Several viruses have been associated with acute gastroenteritis (AGE) in humans and the most prevalent are group A rotavirus (RVA) and norovirus (NoV). RVA and NoV often cause disease that may require hospitalisation and this translates into a significant public health burden (Clark & McKendrick 2004).

According to the International Committee on Taxonomy of Viruses, rotaviruses are members of the Reoviridae family and are subdivided into five serological species (A-E) and two tentative species (F-G) based on the antigenic properties of the VP6 protein (Attoui et al. 2012) and VP6 sequence-based cut-off values. Groups A, B and C are associated with infection in humans and a variety of animals (Matthijnssens et al. 2012).

RVA is the most common cause of AGE and requires medical attention or hospitalisation for young children worldwide, accounting for approximately 2.4 million hospitalisations, and more than half a million deaths annually among children less than five years of age (Tate et al. 2012).

RVA tends to be more common in cooler, drier months in most settings, but seasonal peaks have been noted year round in different areas and can differ over time in the same location (Levy et al. 2009). Attempts to relate these patterns to climatic variables, such as temperature, humidity and rainfall, have led to conflicting results (D'Souza et al. 2008). Many developing countries are located in the tropics, where traditionally RVA activity has been thought to lack seasonality, leading to high levels of year-round disease transmission (Cook et al. 1990). However, a recent study conducted in Belém, state of Pará, northern Brazil, Amazon Region, on children hospitalised in the same clinic studied in this study reinforced a possible seasonality for this virus (Justino et al. 2011).

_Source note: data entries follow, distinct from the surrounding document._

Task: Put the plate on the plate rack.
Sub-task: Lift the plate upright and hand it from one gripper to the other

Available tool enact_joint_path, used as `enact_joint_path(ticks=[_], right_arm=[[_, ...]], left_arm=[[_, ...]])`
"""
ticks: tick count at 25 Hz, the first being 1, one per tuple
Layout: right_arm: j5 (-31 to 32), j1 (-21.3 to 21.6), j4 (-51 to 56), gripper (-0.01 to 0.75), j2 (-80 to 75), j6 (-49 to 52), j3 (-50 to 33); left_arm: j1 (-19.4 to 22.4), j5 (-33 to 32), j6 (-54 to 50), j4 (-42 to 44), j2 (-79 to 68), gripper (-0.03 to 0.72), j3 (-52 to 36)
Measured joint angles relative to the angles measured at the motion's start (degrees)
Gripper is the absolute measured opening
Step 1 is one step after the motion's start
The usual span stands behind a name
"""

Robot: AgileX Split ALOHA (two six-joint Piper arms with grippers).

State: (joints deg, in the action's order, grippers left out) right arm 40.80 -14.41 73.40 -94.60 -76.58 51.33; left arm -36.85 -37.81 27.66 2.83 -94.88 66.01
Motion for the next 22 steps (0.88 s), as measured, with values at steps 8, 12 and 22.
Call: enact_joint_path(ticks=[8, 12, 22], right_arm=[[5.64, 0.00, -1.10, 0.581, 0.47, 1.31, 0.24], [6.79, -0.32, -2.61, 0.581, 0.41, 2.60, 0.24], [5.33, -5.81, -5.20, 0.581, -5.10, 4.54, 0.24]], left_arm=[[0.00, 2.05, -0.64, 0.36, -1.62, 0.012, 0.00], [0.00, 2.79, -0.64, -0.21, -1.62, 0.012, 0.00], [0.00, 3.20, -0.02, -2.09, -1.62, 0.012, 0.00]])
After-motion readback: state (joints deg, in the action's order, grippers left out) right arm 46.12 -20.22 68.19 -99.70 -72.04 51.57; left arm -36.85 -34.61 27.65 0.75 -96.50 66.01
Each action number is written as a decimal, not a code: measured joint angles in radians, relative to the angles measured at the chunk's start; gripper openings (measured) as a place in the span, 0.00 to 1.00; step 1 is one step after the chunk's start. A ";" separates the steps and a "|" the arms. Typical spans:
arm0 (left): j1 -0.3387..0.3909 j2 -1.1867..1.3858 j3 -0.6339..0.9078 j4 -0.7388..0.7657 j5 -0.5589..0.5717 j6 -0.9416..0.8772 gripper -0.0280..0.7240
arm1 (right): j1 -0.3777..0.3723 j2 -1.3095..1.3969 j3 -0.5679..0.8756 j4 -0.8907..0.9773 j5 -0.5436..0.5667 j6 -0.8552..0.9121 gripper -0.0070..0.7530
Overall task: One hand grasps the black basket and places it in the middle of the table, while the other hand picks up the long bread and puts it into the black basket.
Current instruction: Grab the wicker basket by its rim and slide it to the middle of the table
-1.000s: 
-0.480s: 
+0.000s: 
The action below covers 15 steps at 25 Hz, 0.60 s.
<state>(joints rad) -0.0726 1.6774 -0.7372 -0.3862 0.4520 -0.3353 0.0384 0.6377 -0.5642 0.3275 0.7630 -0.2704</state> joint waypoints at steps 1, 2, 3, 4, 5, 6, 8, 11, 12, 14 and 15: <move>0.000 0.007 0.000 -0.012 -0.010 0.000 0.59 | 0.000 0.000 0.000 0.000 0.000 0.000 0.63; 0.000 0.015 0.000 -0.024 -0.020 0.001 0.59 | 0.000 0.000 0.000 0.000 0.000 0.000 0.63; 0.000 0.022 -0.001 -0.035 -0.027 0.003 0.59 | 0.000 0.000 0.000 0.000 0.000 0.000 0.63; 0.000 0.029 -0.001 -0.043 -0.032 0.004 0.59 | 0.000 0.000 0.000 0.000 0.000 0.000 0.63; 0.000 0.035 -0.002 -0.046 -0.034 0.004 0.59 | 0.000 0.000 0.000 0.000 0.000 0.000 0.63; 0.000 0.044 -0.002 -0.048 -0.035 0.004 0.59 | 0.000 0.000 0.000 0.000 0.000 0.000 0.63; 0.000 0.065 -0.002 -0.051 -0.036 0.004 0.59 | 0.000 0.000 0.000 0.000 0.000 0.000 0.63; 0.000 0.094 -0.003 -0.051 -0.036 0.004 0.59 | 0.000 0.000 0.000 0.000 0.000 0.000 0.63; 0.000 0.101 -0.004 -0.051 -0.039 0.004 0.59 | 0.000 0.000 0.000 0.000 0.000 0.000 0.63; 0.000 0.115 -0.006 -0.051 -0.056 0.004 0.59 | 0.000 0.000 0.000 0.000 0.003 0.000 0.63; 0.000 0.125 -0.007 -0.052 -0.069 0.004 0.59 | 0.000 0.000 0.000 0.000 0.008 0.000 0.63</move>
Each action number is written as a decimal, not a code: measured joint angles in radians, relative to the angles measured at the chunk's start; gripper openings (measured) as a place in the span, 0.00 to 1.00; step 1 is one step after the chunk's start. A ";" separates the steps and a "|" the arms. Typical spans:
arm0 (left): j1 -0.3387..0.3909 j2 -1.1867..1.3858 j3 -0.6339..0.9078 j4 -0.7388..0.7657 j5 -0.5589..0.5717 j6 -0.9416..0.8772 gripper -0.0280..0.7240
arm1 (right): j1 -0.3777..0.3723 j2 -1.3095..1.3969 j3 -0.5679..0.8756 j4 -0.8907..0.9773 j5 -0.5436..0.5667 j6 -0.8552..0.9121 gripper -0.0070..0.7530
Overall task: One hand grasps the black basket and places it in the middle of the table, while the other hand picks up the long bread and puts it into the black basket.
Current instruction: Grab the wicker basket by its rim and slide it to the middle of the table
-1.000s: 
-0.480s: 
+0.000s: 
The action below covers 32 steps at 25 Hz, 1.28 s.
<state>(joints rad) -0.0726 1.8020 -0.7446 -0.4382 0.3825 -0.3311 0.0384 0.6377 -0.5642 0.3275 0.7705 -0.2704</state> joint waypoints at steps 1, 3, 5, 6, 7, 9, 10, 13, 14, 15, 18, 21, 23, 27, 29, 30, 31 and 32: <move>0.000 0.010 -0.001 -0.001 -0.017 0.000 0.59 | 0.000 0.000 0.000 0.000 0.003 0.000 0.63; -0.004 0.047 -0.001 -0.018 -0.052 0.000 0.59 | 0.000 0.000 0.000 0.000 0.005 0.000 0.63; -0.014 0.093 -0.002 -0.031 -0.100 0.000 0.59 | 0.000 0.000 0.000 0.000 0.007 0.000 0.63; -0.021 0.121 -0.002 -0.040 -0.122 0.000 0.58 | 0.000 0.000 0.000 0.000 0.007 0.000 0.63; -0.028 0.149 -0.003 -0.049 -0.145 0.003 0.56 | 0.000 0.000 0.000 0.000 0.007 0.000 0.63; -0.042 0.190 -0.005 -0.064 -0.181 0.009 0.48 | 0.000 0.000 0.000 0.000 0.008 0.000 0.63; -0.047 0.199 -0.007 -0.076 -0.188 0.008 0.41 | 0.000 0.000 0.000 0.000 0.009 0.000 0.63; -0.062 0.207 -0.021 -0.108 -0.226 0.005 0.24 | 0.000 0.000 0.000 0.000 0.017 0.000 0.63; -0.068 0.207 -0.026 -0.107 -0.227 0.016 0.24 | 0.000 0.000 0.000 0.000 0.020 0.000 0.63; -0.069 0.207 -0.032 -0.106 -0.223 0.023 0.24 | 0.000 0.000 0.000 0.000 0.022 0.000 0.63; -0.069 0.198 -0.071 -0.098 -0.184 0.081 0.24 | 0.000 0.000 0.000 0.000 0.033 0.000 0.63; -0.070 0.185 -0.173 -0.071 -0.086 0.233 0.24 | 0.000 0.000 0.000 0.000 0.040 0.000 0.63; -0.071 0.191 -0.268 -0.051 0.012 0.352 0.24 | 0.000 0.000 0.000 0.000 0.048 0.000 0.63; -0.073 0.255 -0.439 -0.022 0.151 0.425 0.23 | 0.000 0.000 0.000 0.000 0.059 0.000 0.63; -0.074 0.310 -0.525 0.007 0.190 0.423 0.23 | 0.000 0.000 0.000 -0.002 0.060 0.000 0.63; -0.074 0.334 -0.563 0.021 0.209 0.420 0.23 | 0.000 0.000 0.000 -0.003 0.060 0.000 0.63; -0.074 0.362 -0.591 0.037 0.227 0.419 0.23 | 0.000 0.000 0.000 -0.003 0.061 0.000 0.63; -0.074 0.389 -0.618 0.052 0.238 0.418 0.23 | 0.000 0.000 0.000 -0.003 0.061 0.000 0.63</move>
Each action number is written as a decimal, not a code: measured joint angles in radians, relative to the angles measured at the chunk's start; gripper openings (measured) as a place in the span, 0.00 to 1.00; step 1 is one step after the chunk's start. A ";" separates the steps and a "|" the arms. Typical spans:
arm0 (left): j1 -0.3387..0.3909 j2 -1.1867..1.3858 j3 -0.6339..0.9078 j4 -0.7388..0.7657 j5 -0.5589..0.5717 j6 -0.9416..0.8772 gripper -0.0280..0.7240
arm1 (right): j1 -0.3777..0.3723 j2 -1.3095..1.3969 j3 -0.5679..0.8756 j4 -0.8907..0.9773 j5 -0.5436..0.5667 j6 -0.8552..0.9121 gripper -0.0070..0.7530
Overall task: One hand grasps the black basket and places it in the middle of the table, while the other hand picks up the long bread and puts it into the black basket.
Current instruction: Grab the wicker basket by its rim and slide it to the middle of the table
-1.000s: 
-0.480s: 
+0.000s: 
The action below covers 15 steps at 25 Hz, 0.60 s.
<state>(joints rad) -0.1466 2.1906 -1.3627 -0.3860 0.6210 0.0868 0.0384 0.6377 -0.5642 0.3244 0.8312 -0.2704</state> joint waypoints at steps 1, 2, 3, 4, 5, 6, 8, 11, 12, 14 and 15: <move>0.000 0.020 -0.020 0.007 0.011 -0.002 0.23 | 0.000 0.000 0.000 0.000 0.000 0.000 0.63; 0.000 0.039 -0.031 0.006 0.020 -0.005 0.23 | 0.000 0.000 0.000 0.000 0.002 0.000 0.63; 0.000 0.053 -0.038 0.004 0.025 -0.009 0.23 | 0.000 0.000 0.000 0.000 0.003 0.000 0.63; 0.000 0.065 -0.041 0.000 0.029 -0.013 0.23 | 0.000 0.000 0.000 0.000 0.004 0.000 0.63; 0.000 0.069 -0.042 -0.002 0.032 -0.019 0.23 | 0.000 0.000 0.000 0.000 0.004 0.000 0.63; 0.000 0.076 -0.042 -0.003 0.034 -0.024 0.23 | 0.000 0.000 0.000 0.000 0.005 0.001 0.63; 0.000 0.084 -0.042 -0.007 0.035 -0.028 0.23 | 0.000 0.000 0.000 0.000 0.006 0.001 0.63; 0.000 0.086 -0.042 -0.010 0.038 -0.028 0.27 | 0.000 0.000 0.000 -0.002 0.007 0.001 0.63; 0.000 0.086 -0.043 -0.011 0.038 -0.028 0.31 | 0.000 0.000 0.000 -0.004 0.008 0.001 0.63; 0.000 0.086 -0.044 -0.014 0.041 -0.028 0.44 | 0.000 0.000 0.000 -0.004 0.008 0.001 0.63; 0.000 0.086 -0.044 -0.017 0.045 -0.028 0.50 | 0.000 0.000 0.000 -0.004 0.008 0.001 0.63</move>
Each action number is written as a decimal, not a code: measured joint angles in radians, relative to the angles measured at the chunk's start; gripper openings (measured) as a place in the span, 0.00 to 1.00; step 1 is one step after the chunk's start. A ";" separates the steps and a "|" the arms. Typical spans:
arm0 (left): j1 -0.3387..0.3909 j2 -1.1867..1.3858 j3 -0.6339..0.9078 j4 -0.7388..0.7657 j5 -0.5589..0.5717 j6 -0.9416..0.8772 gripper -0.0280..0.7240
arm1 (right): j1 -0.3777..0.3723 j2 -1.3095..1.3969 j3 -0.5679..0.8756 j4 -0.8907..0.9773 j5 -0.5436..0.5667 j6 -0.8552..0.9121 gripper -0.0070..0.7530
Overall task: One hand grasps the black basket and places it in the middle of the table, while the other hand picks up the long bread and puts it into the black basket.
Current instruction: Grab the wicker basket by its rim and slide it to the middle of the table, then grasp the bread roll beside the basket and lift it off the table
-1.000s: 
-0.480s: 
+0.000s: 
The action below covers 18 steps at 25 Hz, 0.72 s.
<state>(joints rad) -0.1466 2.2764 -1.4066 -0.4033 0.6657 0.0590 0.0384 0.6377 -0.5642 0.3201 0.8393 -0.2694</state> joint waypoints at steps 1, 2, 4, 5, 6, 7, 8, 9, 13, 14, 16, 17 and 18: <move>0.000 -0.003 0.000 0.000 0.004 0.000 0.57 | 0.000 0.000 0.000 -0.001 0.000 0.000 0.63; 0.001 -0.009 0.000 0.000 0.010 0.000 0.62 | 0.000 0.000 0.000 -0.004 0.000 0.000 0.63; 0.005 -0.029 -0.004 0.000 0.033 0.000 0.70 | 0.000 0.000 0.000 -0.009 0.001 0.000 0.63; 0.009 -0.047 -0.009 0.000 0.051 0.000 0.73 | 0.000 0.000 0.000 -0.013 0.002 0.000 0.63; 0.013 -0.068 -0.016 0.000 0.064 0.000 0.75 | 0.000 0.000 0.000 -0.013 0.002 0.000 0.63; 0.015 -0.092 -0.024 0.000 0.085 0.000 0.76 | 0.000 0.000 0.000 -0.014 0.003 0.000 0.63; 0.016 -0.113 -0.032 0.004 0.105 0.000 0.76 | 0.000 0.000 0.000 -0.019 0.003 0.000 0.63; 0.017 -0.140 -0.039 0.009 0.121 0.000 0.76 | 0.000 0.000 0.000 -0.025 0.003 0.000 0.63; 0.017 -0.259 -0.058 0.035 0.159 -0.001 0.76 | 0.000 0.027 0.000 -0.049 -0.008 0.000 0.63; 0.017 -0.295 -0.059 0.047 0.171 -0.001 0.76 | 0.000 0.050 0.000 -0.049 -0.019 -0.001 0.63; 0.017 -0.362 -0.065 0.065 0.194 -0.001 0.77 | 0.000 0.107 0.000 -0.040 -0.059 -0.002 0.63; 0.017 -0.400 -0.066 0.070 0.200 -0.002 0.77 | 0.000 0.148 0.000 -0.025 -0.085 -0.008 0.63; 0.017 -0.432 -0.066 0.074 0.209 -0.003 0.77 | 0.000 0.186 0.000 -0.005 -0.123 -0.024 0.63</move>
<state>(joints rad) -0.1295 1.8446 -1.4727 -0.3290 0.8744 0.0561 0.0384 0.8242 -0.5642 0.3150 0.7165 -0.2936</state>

NoV belongs to the Caliciviridae family, which also includes four other genera: Sapovirus, Vesivirus, Lagovirus and Nebovirus. While Norovirus and Sapovirus are known to infect humans, the remainder are mainly of veterinary interest (Clark et al. 2012).

Studies estimate that every year NoV is responsible for 900,000 episodes of AGE, requiring clinic visits and 64,000 hospitalisations of children less than five years of age in economically developed countries. In developing countries, more than 1.1 million hospitalisations and 128,000 deaths per year are believed to be associated with NoV (Patel et al. 2008).

Seasonal variation in NoV infection is a recognised, albeit poorly understood, phenomenon (Rohayem 2009). NoV epidemic characteristics and timing are markedly consistent from year to year, with a peak incidence during the wintertime (from October-April) and specific peaks in February and March. However, outbreaks of NoV do occur during summer (Verhoef et al. 2008). The temporal distribution is most likely based on biological, environmental and behavioural factors that regulate the transmission, virulence and persistence of the virions in host populations (Rohayem 2009).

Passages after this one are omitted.